I have used model.fit(x, y) more times than I can count. Most of the time it works. Sometimes the loss does not go down and I poke at the learning rate or the architecture or the data until it does. The poking has been pattern matching more than understanding. So one weekend I decided to actually slow down and build a tiny neural network from scratch, then run a few experiments on it that I knew would teach me something I had been nodding along to for years.
The system is small on purpose. Two input features, one hidden layer, two output classes. Four little 2D datasets to train on. The whole thing fits on one screen. The point is not the model. The point is being able to watch every choice we make show up as a visible change in the output, instead of disappearing into a framework abstraction.
Four experiments came out of this:
- How big does the hidden layer need to be, and what changes when we get it wrong?
- What actually happens if we use MSE loss for binary classification instead of cross-entropy?
- Can we reproduce the whole pipeline in raw NumPy, with backprop derived by hand?
- What if we add a regularization term that pushes the hidden units to learn different features?
Each one taught me something I now find myself using when I read papers or talk to ML engineers. This post walks through all four with the actual code I wrote, the actual outputs I saw, and the parts of the math that became permanent only after I watched them on screen.
The setup
Before the experiments, the chassis. The model is a 2-layer multi-layer perceptron with k hidden units, tanh activation, and a softmax (or sigmoid, in one experiment) output. In PyTorch that is three lines:
model = nn.Sequential(
nn.Linear(2, k),
nn.Tanh(),
nn.Linear(k, 2),
)The four datasets are 2D scatter problems with binary labels: two_gaussians (linearly separable, two blobs), xor (the classic four-quadrant problem), center_surround (one circle inside another), and spiral (two interleaved arms). They were chosen to span a range of geometric difficulty. A logistic regression solves the first one. The last one needs an actual nonlinear decision boundary.
I trained on each dataset with vanilla SGD at learning rate 0.5, normalized the features using training-set statistics, and used a held-out validation split with early stopping (patience 50) to pick the best checkpoint. Standard hygiene. Nothing fancy. The interest is in what changes when we vary the things we are about to vary.
Experiment 1: how big should the hidden layer be?

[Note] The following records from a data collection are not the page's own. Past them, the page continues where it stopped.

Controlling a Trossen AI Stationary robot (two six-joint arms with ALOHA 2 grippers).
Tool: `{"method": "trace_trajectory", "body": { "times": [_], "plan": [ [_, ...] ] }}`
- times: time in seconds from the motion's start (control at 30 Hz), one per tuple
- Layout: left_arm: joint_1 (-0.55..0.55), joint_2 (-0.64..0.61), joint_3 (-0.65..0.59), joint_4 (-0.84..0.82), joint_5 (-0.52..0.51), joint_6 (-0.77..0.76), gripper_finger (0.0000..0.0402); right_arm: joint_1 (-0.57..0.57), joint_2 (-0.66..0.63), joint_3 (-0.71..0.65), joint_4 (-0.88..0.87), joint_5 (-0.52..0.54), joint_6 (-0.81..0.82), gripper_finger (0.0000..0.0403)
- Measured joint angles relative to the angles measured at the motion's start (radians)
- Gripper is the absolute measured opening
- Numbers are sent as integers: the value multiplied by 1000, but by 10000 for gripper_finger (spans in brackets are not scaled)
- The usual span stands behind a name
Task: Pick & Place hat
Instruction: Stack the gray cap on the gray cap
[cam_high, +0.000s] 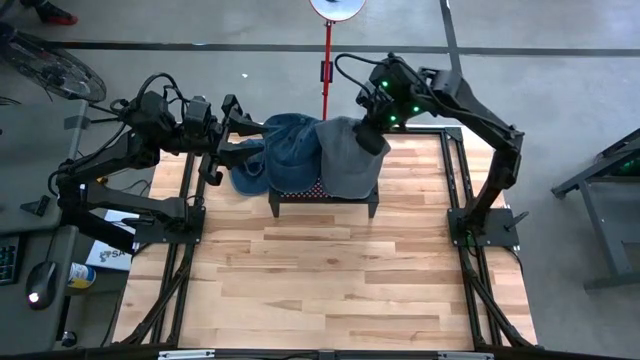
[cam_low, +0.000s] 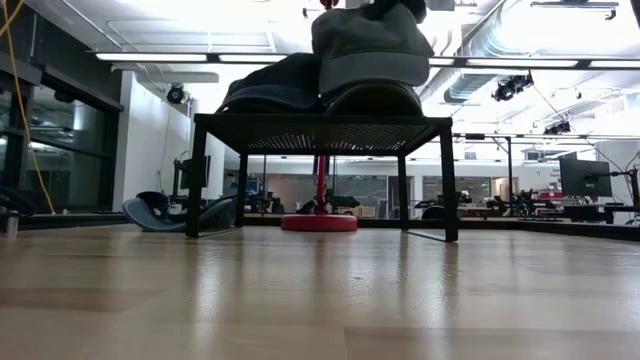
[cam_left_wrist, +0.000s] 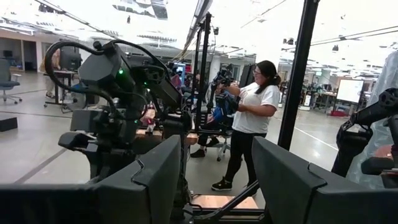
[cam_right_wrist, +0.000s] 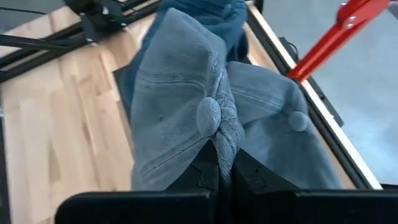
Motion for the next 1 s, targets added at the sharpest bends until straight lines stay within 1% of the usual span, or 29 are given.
{"method": "trace_trajectory", "body": {
  "times": [0.1,0.37,0.63,0.87,1.0],
  "plan": [
    [0,0,0,0,0,0,198,-10,2,0,-4,22,-10,0],
    [0,0,0,0,1,0,198,-29,37,0,-35,36,-40,0],
    [0,0,0,0,1,-1,198,-28,50,0,-32,109,-61,2],
    [0,0,0,0,2,-17,198,-28,47,0,-31,113,-61,27],
    [0,0,0,0,4,-26,198,-28,47,0,-31,106,-61,58]
  ]
}}
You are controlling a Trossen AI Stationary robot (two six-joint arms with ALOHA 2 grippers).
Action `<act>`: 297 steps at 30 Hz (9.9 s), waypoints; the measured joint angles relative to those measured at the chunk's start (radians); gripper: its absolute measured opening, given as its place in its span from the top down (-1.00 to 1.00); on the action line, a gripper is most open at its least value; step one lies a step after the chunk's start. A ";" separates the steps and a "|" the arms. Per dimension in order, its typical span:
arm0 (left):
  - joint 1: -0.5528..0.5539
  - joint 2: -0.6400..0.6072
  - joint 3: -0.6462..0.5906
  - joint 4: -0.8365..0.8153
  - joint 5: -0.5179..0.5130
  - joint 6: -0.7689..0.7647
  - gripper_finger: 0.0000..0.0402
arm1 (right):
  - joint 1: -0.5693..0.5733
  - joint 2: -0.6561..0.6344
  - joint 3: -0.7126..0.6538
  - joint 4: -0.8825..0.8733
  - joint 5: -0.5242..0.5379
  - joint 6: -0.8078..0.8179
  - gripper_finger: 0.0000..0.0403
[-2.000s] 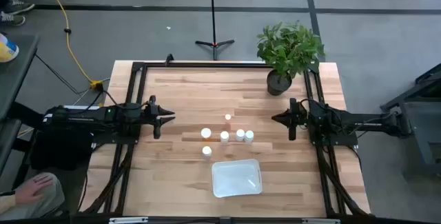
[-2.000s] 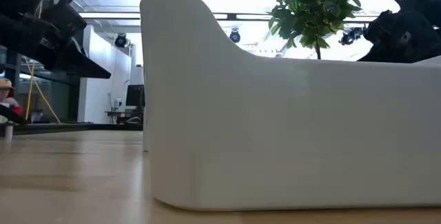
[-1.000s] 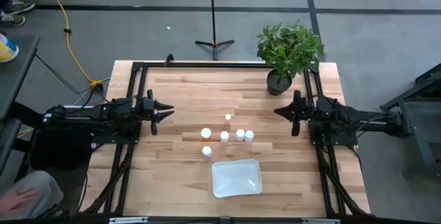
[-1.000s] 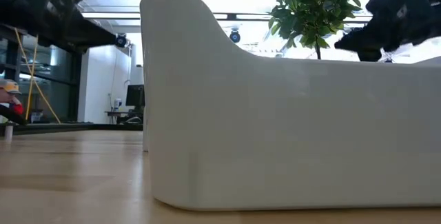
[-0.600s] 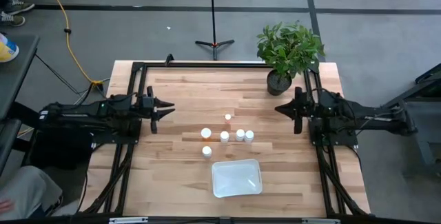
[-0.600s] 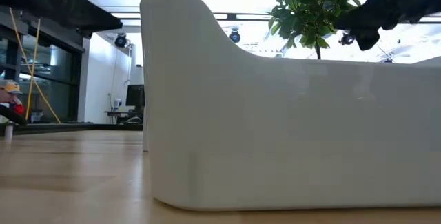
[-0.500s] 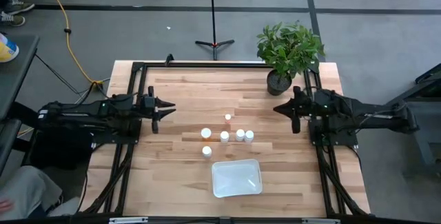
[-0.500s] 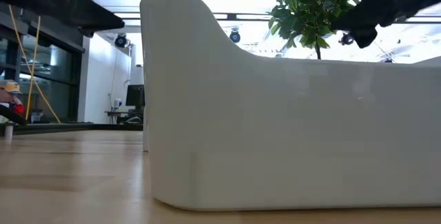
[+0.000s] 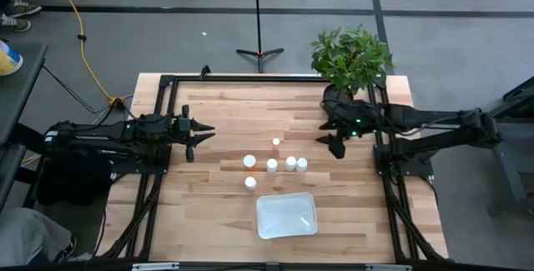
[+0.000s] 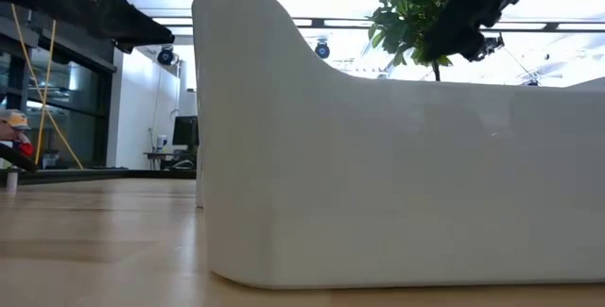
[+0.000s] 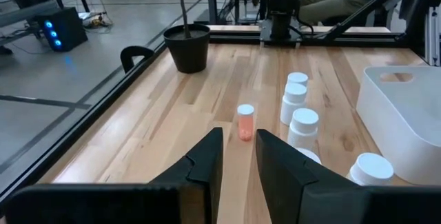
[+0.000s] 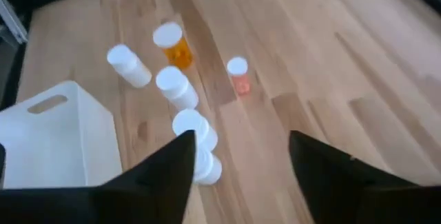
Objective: Pick and place pill bottles into a basket
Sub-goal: Put the white pill bottle into the white bin
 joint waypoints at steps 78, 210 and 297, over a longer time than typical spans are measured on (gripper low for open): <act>0.000 0.001 0.000 -0.051 0.000 -0.004 0.38 | 0.124 0.662 0.312 -0.187 -0.101 0.196 -0.37; 0.000 0.000 0.000 -0.057 -0.001 -0.031 0.38 | 0.584 0.951 0.743 -0.406 0.066 0.896 0.19; 0.000 0.000 -0.001 -0.057 0.000 -0.031 0.38 | 0.169 1.098 1.013 -0.770 0.052 0.347 -0.55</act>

The textbook answer is “small enough not to overfit, large enough not to underfit, find the sweet spot on validation.” Fine. But what does that actually look like when we have to pick a number?
I swept k over [2, 3, 5, 7, 9] for each dataset and recorded the lowest validation loss reached:
| Dataset | k=2 | k=3 | k=5 | k=7 | k=9 | Winner |
|---|---|---|---|---|---|---|
two_gaussians | 0.0841 | 0.0834 | 0.0817 | 0.0836 | 0.0805 | k=9 (tie) |
xor | 0.6954 | 0.3134 | 0.1490 | 0.1215 | 0.1155 | k=9 |
center_surround | 0.3295 | 0.1206 | 0.1138 | 0.1097 | 0.1098 | k=7 |
spiral | 0.4446 | 0.2050 | 0.1145 | 0.0776 | 0.0683 | k=9 |
Two things jump out. First, on two_gaussians, all five values are basically the same. The dataset is linearly separable, so two hidden units have plenty of capacity. Adding seven more does not help, because there is nothing left to learn. This is a useful negative result: bigger is not better when the data does not need it.

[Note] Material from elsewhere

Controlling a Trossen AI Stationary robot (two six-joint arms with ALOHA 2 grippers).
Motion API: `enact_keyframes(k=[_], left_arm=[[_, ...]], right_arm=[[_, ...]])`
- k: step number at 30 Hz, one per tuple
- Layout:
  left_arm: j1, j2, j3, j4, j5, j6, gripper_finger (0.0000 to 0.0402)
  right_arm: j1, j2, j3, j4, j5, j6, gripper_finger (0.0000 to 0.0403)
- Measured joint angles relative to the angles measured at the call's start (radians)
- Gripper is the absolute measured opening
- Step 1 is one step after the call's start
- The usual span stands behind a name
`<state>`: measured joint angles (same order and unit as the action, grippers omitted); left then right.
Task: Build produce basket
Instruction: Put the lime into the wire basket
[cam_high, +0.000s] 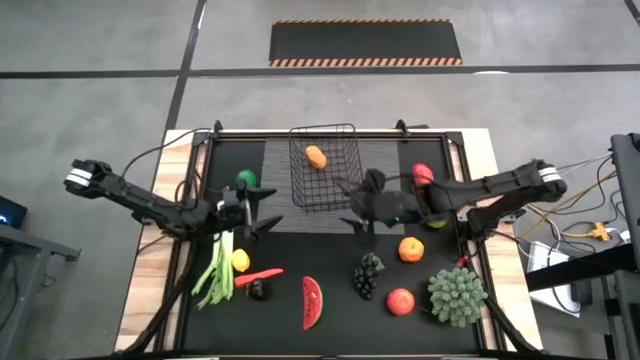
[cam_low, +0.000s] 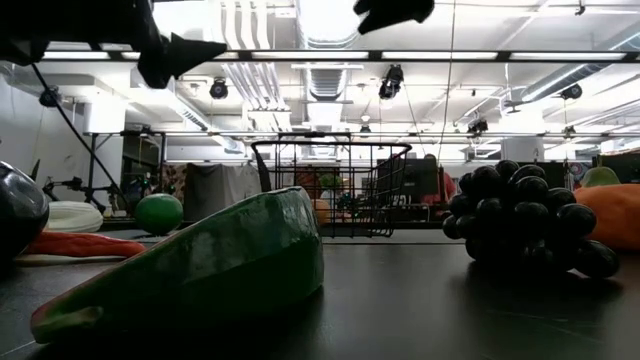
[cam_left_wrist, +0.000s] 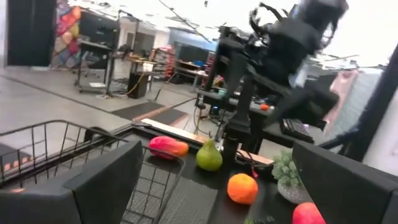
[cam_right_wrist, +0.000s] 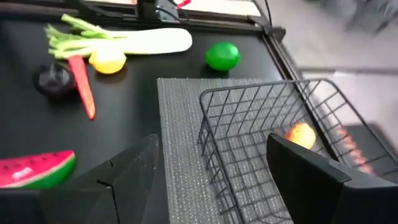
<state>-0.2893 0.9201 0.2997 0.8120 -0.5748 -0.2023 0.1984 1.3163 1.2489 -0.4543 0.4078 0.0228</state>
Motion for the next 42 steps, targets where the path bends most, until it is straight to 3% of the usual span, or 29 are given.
enact_keyframes(k=[7, 17, 21, 26, 31, 35, 42], left_arm=[[0.0, 0.031, 0.002, 0.057, -0.104, -0.053, 0.0399], [0.0, 0.026, 0.02, -0.029, -0.217, -0.22, 0.0399], [0.012, -0.001, 0.119, -0.39, -0.275, -0.372, 0.0399], [0.075, -0.012, 0.353, -1.112, -0.273, -0.705, 0.0399], [0.184, 0.046, 0.543, -1.638, -0.183, -0.946, 0.0399], [0.311, 0.119, 0.602, -1.8, -0.069, -0.987, 0.0399], [0.534, 0.283, 0.581, -1.817, 0.049, -0.904, 0.0399]], right_arm=[[0.039, -0.103, -0.277, 0.298, 0.012, -0.106, 0.0281], [0.054, -0.326, -0.552, 0.576, 0.012, -0.202, 0.0279], [0.055, -0.398, -0.625, 0.65, 0.011, -0.199, 0.0281], [0.055, -0.455, -0.664, 0.652, 0.011, -0.181, 0.0278], [0.055, -0.479, -0.689, 0.652, 0.01, -0.18, 0.0277], [0.055, -0.48, -0.698, 0.639, 0.01, -0.179, 0.0275], [0.055, -0.478, -0.699, 0.634, 0.009, -0.173, 0.0272]])
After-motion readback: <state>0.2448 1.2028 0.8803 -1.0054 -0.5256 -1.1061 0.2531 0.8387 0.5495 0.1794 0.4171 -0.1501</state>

Second, on xor, going from k=2 to k=3 cuts the loss in half. From k=3 to k=5 it cuts in half again. After that, gains taper. This is the shape of a model finally having enough capacity to bend the decision boundary. Until k=3, the network literally cannot represent the XOR function with two hidden tanh units. With k=3 it can, just barely. With k=5 it can do so comfortably.
The spiral story is the most dramatic. With k=2 it gives up: 60 percent accuracy is barely better than chance for a balanced binary problem. The decision boundary cannot bend enough. By k=9 it is nailing the test set perfectly:

The relevant code is the inner part of the training loop, which is just SGD with early stopping:
for epoch in range(1000):
model.train()
optimizer.zero_grad()
loss = criterion(model(train_features), train_targets)
loss.backward()
optimizer.step()
model.eval()
with torch.no_grad():
val_loss = criterion(model(val_features), val_targets)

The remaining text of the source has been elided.